WESTLAKE, Ohio — TravelCenters of America Inc. (TA) is stirring up more interest.
One month after the travel center operator agreed to be acquired by BP in a $1.3 billion deal, TA acknowledged it received a $92 per share offer from Party G, a publicly traded fuel supplier and convenience store operator. BP's offer came in at $86 per share.
The bid came on March 14, four weeks after BP and TA announced their agreement.
According to a TA proxy filing with the U.S. Securities and Exchange Commission, Party G's proposal called for the company to finance the purchase through a combination of cash on hand, external financing and lines of credit, and contemplated a 30-day timeline to conduct diligence and sign definitive agreements.
Three days later, TA's board of directors met with members of the company's management with representatives of Citigroup, Ropes & Gray and Venable in attendance to discuss the unsolicited offer.
Citigroup acted as exclusive financial advisor to TA on the BP deal and Ropes & Gray acted as TA's legal advisor in connection with the transaction, as Convenience Store News previously reported.
On March 22, TA's independent board members determined that Party G's proposal didn't constitute a superior proposal to the BP deal.

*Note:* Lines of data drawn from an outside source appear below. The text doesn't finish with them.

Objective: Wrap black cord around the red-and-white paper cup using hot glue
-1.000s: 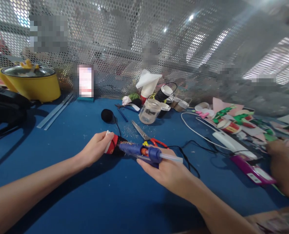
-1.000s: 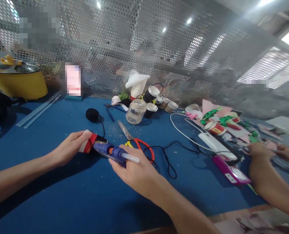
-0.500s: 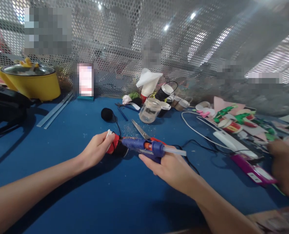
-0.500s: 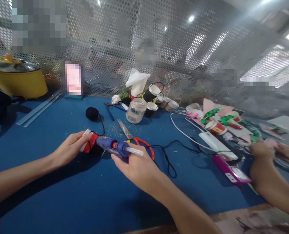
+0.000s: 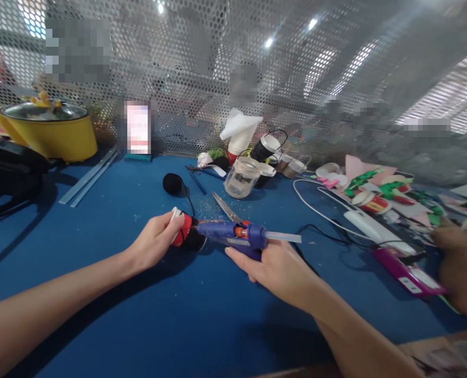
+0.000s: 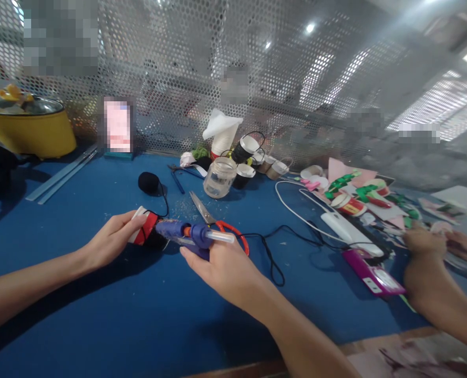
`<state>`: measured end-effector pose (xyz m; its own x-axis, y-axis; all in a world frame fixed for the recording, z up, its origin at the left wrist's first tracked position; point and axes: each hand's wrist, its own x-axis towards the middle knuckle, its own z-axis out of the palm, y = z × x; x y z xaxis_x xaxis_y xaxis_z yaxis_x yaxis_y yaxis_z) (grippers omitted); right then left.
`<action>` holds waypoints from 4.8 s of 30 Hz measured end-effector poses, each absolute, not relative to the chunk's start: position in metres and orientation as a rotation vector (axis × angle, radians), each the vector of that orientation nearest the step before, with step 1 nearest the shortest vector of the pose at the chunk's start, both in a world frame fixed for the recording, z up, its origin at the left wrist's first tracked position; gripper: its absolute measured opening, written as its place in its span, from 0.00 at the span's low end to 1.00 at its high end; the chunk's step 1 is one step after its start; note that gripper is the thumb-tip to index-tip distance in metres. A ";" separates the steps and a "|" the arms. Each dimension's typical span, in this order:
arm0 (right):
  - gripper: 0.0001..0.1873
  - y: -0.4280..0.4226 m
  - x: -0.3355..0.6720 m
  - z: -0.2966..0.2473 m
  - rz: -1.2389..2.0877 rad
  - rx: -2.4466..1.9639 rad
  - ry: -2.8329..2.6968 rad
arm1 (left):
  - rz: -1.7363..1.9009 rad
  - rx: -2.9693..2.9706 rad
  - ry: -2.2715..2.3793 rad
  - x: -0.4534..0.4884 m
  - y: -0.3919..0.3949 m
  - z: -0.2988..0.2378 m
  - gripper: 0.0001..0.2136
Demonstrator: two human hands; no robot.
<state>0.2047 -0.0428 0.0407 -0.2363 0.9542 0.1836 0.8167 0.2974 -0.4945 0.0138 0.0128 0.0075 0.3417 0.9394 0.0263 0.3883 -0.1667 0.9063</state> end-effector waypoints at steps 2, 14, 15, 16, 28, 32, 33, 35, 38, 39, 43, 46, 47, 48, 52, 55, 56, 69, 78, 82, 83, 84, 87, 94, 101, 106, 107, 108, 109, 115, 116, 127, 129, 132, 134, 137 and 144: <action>0.09 -0.043 0.205 0.041 0.434 -1.586 -2.128 | 0.792 1.735 1.197 0.013 0.013 0.007 0.15; 0.17 -0.042 0.206 0.046 0.482 -1.596 -2.129 | 0.779 1.874 1.121 0.011 0.011 0.006 0.15; 0.17 -0.043 0.206 0.047 0.486 -1.601 -2.134 | 0.781 1.877 1.130 0.010 0.011 0.006 0.15; 0.16 -0.043 0.206 0.047 0.490 -1.608 -2.131 | 0.780 1.880 1.133 0.010 0.011 0.006 0.15; 0.13 -0.041 0.207 0.047 0.520 -1.634 -2.116 | 0.756 1.905 1.148 0.009 0.011 0.004 0.15; 0.14 -0.041 0.207 0.047 0.526 -1.675 -2.101 | 0.749 1.906 1.153 0.009 0.011 0.004 0.15; 0.14 -0.042 0.208 0.048 0.557 -1.683 -2.099 | 0.752 1.909 1.147 0.009 0.011 0.004 0.15; 0.14 -0.042 0.208 0.050 0.654 -1.707 -2.071 | 0.757 1.916 1.135 0.009 0.011 0.004 0.15; 0.15 -0.039 0.209 0.052 0.786 -1.735 -1.994 | 0.766 1.927 1.091 0.008 0.011 0.002 0.15; 0.15 -0.038 0.209 0.052 0.806 -1.729 -1.978 | 0.772 1.936 1.068 0.008 0.010 0.002 0.15; 0.16 -0.033 0.212 0.051 0.848 -1.668 -1.991 | 0.795 1.981 1.002 0.007 0.010 0.001 0.14; 0.15 -0.035 0.213 0.051 0.912 -1.645 -1.967 | 0.795 1.978 0.993 0.008 0.011 0.000 0.14; 0.14 -0.036 0.213 0.051 0.936 -1.642 -1.951 | 0.795 1.973 0.993 0.008 0.011 0.000 0.14; 0.13 -0.036 0.214 0.052 0.958 -1.640 -1.941 | 0.796 1.968 0.997 0.008 0.012 0.000 0.14; 0.15 -0.035 0.215 0.051 0.945 -1.626 -1.967 | 0.802 1.972 1.002 0.008 0.012 -0.001 0.14; 0.16 -0.033 0.216 0.050 0.940 -1.606 -1.984 | 0.799 1.964 1.001 0.007 0.011 -0.002 0.14; 0.16 -0.033 0.216 0.050 0.952 -1.610 -1.979 | 0.801 1.953 1.010 0.007 0.011 -0.001 0.14; 0.11 -0.045 0.206 0.046 0.533 -1.629 -2.108 | 0.781 1.728 1.172 0.012 0.013 0.005 0.14; 0.09 -0.046 0.206 0.037 0.366 -1.505 -2.174 | 0.775 1.631 1.195 0.014 0.015 0.005 0.15; 0.08 -0.048 0.205 0.035 0.373 -1.498 -2.180 | 0.778 1.633 1.198 0.014 0.016 0.005 0.15; 0.08 -0.049 0.205 0.035 0.387 -1.490 -2.194 | 0.781 1.629 1.196 0.014 0.016 0.005 0.15; 0.08 -0.049 0.205 0.035 0.408 -1.481 -2.214 | 0.786 1.624 1.193 0.014 0.016 0.006 0.15; 0.09 -0.048 0.205 0.036 0.440 -1.474 -2.231 | 0.794 1.615 1.186 0.014 0.015 0.007 0.15; 0.08 -0.048 0.203 0.039 0.472 -1.464 -2.199 | 0.789 1.660 1.204 0.014 0.015 0.005 0.15; 0.13 -0.037 0.212 0.047 0.923 -1.551 -1.905 | 0.795 1.724 1.159 0.013 0.013 0.005 0.15; 0.10 -0.016 0.228 0.049 1.177 -1.313 -1.500 | 0.831 1.745 1.149 0.012 0.011 0.002 0.15; 0.10 -0.009 0.232 0.050 1.174 -1.300 -1.408 | 0.835 1.752 1.150 0.012 0.011 0.002 0.15; 0.09 -0.001 0.235 0.051 1.153 -1.294 -1.328 | 0.836 1.758 1.150 0.011 0.011 0.002 0.15; 0.10 0.008 0.238 0.053 1.120 -1.293 -1.262 | 0.835 1.761 1.148 0.011 0.011 0.003 0.15; 0.07 0.074 0.256 0.068 0.958 -1.413 -1.152 | 0.829 1.754 1.121 0.010 0.010 0.004 0.15; 0.08 0.083 0.259 0.069 0.970 -1.436 -1.154 | 0.826 1.755 1.118 0.009 0.010 0.004 0.15; 0.22 0.100 0.280 0.068 0.903 -1.794 -1.250 | 0.829 1.751 1.084 0.007 0.011 -0.002 0.15; 0.23 0.095 0.285 0.071 0.783 -1.852 -1.258 | 0.829 1.761 1.078 0.008 0.011 -0.001 0.15; 0.21 0.078 0.285 0.078 0.379 -1.894 -1.325 | 0.823 1.754 1.089 0.008 0.011 0.000 0.15; 0.18 0.060 0.276 0.081 -0.076 -1.808 -1.425 | 0.812 1.743 1.094 0.009 0.011 0.000 0.15; 0.16 0.027 0.251 0.079 -0.230 -1.553 -1.494 | 0.796 1.724 1.084 0.009 0.011 0.000 0.15; 0.22 0.000 0.184 0.043 0.818 -1.390 -1.931 | 0.795 1.868 0.993 0.009 0.004 0.004 0.15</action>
<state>0.1844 0.0003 0.0434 -0.2582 0.9581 0.1242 0.5772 0.2560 -0.7754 0.0094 0.0044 0.0035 0.4818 0.8656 0.1364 0.3226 -0.3199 0.8908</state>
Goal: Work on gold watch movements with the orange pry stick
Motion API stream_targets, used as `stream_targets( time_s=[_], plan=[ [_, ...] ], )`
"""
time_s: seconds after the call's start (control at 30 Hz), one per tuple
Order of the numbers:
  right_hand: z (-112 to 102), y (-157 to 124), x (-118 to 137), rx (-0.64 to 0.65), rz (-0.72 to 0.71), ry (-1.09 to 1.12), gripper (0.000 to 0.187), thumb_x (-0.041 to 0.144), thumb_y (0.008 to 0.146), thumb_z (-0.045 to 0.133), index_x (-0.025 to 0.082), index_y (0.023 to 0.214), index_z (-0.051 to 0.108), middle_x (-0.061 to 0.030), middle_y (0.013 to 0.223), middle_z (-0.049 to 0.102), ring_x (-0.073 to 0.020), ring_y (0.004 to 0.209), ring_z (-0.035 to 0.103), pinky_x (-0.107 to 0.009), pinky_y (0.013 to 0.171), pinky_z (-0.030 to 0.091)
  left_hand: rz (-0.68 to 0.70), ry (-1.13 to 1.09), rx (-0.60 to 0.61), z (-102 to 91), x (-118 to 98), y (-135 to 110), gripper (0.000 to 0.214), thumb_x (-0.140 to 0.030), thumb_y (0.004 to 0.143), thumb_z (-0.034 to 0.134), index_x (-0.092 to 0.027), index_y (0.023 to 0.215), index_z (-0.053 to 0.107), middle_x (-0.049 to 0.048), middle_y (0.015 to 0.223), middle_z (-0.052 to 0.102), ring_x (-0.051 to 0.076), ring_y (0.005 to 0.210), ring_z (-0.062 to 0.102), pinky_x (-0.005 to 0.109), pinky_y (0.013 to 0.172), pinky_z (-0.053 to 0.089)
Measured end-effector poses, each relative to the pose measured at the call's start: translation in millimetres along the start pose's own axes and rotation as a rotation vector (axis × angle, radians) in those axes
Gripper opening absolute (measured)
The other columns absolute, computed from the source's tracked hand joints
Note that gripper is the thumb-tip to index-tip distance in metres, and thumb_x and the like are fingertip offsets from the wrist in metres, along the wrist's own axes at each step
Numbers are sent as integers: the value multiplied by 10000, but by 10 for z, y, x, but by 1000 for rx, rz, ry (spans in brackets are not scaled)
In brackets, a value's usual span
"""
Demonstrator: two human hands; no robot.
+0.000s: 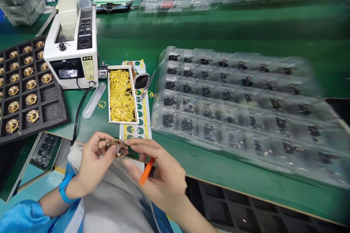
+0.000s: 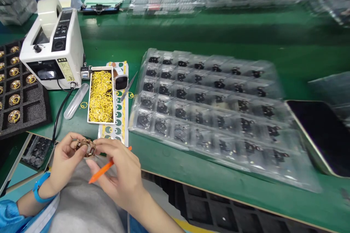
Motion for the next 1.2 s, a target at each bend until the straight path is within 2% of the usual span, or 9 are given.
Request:
stream_targets(
  time_s=[0.07,0.17,0.3,0.5,0.63,0.73,0.9,1.07,1.2],
  plan=[
    [-33,22,-107,60,128,75,60,250,955,579,205,983,606,-56,853,708,-134,590,597,-231,470,474,-89,-98,77,45,51,43,343,-408,718,832,-178,752,579,-4,609,701,140,533,668,250,589,565],
    [16,44,-193,193,236,90,79,179,958,544,206,943,617,10,701,617,-111,520,535,-210,461,445,-171,-136,147,92,65,62,390,-440,662,860,-171,713,582,-1,612,687,141,508,659,254,544,559],
    [190,45,-115,355,192,137,120,133,958,509,209,923,595,22,700,600,-105,539,546,-206,517,473,-186,-50,187,119,28,44,315,-357,654,834,-173,656,579,-30,543,602,103,450,575,206,454,483],
    [286,-2,-23,434,125,113,157,114,969,456,213,888,547,1,733,608,-118,581,563,-214,525,463,-172,63,230,155,-33,46,152,-208,618,689,-183,603,539,-67,508,499,48,409,408,172,408,350],
    [334,-53,-55,476,182,116,234,152,992,431,217,781,508,31,639,560,-106,519,510,-204,490,416,-160,117,233,175,-57,61,91,-141,575,612,-182,567,531,-78,489,472,46,426,390,165,425,320],
    [355,-88,-105,491,263,171,303,186,1019,401,219,726,471,37,615,562,-101,515,517,-196,493,418,-219,91,253,188,31,51,103,-155,585,637,-182,582,538,-79,480,476,49,402,388,168,401,312],
    [399,-133,-162,571,344,228,223,159,1011,403,219,847,541,25,732,632,-108,623,584,-192,590,487,-257,24,288,182,117,55,222,-239,633,783,-167,626,574,-68,479,504,44,386,394,170,390,311],
    [407,-159,-283,494,454,271,358,335,1028,399,223,690,440,50,575,468,-104,500,424,-211,479,371,-163,30,307,187,9,81,313,-369,679,840,-137,637,633,-37,601,515,53,458,435,181,418,362],
    [536,-357,-488,436,765,513,565,617,980,398,219,580,403,55,492,360,-95,458,304,-239,447,270,76,184,276,144,-139,88,251,-330,803,756,-129,674,677,-30,637,505,68,497,465,191,446,389]
  ],
)
Point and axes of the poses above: each hand's wrist, its own y-axis towards the middle knuckle, its own z-axis out of the palm, x = y × z, the point moved 10 cm from there along y, towards the middle knuckle
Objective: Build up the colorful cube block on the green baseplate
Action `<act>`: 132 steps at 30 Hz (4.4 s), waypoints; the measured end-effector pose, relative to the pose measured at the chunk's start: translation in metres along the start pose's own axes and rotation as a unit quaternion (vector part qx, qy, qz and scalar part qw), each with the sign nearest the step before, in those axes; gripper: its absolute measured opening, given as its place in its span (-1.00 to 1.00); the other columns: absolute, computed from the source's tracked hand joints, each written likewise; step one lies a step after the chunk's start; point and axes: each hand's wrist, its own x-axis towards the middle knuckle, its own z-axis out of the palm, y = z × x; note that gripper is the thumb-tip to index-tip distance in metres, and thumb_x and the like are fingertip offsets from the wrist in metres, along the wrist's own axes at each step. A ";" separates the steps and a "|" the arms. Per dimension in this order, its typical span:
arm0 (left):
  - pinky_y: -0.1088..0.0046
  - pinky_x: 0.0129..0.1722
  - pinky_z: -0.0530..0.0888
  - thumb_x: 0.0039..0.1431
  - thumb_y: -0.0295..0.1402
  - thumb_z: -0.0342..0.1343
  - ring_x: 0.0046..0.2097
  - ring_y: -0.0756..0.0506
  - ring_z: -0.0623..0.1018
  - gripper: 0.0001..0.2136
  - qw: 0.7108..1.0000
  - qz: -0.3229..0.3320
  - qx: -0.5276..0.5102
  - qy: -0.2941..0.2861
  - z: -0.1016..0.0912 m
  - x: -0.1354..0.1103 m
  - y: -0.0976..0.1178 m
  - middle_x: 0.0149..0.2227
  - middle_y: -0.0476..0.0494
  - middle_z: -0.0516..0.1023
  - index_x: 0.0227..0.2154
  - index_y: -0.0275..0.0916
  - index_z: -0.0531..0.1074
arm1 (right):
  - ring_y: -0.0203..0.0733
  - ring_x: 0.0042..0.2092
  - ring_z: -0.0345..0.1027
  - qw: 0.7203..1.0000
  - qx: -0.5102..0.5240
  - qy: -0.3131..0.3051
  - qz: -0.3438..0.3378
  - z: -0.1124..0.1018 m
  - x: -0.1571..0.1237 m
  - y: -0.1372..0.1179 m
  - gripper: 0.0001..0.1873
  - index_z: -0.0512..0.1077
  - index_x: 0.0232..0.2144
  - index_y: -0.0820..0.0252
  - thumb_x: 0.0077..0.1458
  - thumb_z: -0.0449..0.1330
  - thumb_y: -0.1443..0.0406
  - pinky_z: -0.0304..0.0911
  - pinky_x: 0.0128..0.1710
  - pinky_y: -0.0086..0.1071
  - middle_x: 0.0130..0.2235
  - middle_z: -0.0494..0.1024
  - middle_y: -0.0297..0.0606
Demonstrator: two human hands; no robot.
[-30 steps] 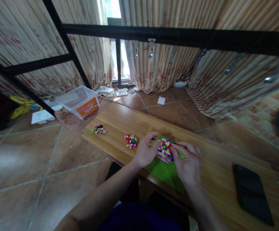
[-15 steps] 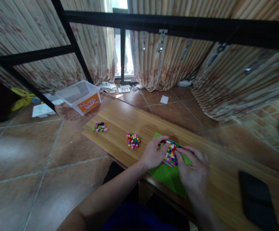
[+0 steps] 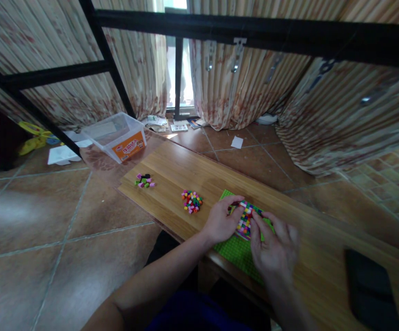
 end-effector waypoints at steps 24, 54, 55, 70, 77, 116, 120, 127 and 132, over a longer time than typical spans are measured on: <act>0.31 -0.09 0.51 0.21 -0.46 0.08 -0.15 -0.11 0.55 -0.73 0.959 0.055 0.215 0.174 -0.076 -0.040 -0.017 -0.10 -0.20 0.55 -0.02 -0.23 0.44 | -0.04 -0.10 0.43 0.997 0.053 0.054 -0.001 -0.026 -0.006 -0.005 -0.73 0.50 -0.05 0.24 0.28 0.12 0.26 0.30 -0.06 -0.15 -0.13 0.59 -0.07; 0.40 -0.17 0.39 0.26 -0.46 0.03 -0.22 -0.10 0.49 -0.87 0.906 -0.013 0.411 0.098 -0.106 -0.049 -0.018 -0.27 -0.14 0.51 -0.36 -0.23 0.47 | -0.14 -0.16 0.53 0.977 0.196 -0.009 0.084 -0.023 -0.073 -0.032 -0.72 0.58 -0.20 0.18 0.28 0.13 0.16 0.38 -0.08 -0.25 -0.16 0.63 -0.14; 0.41 -0.19 0.38 0.22 -0.46 0.06 -0.24 -0.08 0.48 -0.89 0.925 -0.021 0.364 0.106 -0.106 -0.049 -0.017 -0.31 -0.12 0.50 -0.38 -0.23 0.47 | -0.15 -0.16 0.53 0.975 0.203 -0.011 0.089 -0.022 -0.073 -0.034 -0.73 0.58 -0.20 0.17 0.27 0.13 0.16 0.38 -0.08 -0.26 -0.16 0.63 -0.16; 0.61 -0.43 0.34 -0.14 -0.31 0.43 -0.51 0.12 0.40 -0.75 0.897 -0.303 -0.294 -0.133 -0.040 -0.077 0.063 -0.53 0.02 0.47 -0.42 -0.33 0.56 | -0.16 -0.01 0.48 0.913 0.377 -0.103 0.116 -0.061 -0.019 -0.061 -0.71 0.56 -0.04 0.00 0.30 0.09 0.25 0.43 -0.01 -0.27 -0.02 0.56 -0.18; 0.58 -0.41 0.38 -0.13 -0.37 0.42 -0.49 0.10 0.43 -0.78 0.864 -0.348 -0.332 -0.146 -0.032 -0.076 0.064 -0.53 0.00 0.47 -0.41 -0.36 0.57 | -0.17 -0.05 0.50 0.921 0.362 -0.077 0.119 -0.061 -0.024 -0.048 -0.77 0.59 -0.11 -0.01 0.26 0.16 0.23 0.45 -0.08 -0.32 -0.07 0.57 -0.20; 0.50 -0.41 0.32 0.01 -0.42 0.22 -0.48 0.02 0.38 -0.89 0.983 -0.160 -0.088 0.010 -0.027 -0.030 0.008 -0.54 0.04 0.46 -0.36 -0.25 0.56 | -0.10 -0.15 0.34 0.973 0.181 0.038 0.141 0.010 0.009 0.008 -0.69 0.61 -0.34 0.11 0.20 0.19 0.06 0.26 -0.12 -0.17 -0.20 0.52 -0.18; 0.50 -0.40 0.32 0.02 -0.43 0.22 -0.47 0.01 0.39 -0.90 0.984 -0.153 -0.093 0.006 -0.024 -0.031 0.005 -0.51 0.03 0.48 -0.35 -0.25 0.56 | -0.11 -0.16 0.34 0.966 0.195 0.041 0.167 0.011 0.010 0.005 -0.68 0.62 -0.34 0.12 0.18 0.21 0.04 0.25 -0.12 -0.19 -0.20 0.52 -0.18; 0.48 -0.41 0.31 0.05 -0.39 0.20 -0.45 -0.01 0.40 -0.86 0.986 -0.150 -0.067 -0.001 -0.024 -0.034 0.002 -0.48 -0.01 0.50 -0.30 -0.24 0.57 | -0.08 -0.11 0.34 0.985 0.135 0.030 0.100 0.007 0.001 0.000 -0.68 0.62 -0.19 0.11 0.26 0.13 0.11 0.23 -0.10 -0.14 -0.12 0.52 -0.12; 0.49 -0.41 0.29 0.04 -0.37 0.21 -0.45 0.00 0.37 -0.87 0.988 -0.139 -0.073 -0.004 -0.025 -0.036 0.004 -0.50 0.01 0.45 -0.32 -0.25 0.57 | -0.08 -0.12 0.32 0.993 0.100 0.025 0.059 0.007 -0.004 0.003 -0.70 0.60 -0.13 0.08 0.27 0.12 0.16 0.23 -0.10 -0.14 -0.09 0.52 -0.12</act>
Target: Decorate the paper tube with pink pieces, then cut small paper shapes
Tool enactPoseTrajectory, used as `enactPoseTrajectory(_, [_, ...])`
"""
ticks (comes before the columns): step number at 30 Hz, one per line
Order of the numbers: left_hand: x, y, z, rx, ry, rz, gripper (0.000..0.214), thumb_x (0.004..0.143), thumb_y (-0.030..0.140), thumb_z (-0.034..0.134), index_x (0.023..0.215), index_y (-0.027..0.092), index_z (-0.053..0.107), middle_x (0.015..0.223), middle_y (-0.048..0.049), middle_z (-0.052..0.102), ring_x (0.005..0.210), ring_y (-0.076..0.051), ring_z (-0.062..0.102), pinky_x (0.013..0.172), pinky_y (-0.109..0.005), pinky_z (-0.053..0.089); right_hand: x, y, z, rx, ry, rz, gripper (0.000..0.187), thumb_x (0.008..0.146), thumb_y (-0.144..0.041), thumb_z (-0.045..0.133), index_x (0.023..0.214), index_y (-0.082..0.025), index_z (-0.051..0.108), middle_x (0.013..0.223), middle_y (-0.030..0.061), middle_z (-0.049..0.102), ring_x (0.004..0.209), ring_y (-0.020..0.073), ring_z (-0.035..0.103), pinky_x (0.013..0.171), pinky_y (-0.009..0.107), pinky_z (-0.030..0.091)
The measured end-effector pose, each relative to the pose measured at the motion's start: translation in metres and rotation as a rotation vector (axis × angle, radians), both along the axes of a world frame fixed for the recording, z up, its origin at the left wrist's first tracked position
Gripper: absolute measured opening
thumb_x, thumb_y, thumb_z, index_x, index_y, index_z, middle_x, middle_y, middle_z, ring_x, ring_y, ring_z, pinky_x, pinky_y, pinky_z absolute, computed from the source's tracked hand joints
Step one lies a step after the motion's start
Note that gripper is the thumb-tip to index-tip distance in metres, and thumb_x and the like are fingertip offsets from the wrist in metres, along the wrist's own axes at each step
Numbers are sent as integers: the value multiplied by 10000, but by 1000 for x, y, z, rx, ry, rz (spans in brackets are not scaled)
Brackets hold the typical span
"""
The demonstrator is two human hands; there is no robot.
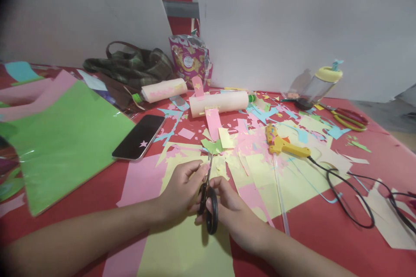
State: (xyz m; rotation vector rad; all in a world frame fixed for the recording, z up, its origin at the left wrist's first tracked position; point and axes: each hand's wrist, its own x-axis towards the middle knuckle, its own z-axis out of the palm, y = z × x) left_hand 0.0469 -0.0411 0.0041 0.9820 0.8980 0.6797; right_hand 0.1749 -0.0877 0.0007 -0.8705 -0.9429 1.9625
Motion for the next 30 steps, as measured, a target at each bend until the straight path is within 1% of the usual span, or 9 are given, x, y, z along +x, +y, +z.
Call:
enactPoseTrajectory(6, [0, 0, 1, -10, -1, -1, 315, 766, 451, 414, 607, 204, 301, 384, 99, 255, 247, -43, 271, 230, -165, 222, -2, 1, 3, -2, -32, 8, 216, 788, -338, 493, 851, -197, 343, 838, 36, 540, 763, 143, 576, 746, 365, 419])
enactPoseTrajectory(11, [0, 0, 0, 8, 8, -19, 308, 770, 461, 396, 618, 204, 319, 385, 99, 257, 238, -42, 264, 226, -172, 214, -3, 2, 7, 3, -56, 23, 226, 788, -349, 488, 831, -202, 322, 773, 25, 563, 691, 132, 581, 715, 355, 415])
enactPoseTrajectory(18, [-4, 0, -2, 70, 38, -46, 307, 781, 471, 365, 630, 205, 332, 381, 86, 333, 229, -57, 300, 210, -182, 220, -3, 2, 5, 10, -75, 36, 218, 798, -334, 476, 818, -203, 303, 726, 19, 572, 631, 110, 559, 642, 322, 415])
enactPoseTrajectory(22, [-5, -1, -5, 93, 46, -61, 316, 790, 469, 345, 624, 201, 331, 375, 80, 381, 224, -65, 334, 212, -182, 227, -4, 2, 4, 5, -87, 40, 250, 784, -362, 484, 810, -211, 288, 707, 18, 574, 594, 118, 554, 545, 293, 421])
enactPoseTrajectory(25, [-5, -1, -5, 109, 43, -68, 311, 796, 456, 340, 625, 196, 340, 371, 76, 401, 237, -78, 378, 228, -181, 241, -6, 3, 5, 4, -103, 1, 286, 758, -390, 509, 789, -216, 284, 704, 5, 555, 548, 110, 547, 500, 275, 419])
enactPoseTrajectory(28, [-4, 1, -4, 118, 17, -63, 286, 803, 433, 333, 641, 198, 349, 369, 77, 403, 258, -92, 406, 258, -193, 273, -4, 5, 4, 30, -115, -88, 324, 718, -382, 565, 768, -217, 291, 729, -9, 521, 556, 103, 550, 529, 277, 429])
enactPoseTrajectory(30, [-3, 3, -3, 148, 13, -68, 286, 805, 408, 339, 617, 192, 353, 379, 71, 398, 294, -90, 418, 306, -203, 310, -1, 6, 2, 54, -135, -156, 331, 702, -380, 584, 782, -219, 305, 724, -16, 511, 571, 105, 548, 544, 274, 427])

The board members said the offer would require "significant" third-party financing and there was no firm commitment from a potential financing source to provide such financing and the financing markets "remain uncertain," reported Seeking Alpha.
Westlake-based TravelCenters of America Inc. is the nation's largest publicly traded full-service travel center network. Founded in 1972, its more than 18,000 team members serve guests in 281 locations in 44 states, principally under the TA, Petro Stopping Centers and TA Express brands. Offerings include diesel and gasoline fuel, truck maintenance and repair, full-service and quick-service restaurants, travel stores, car and truck parking, and other services dedicated to providing great experiences for its guests.
TA is committed to sustainability, with its specialized business unit, eTA, focused on sustainable energy options for professional drivers and motorists.
The operator has more than 600 full-service and quick-service restaurants and nine proprietary brands, including Iron Skillet and Country Pride.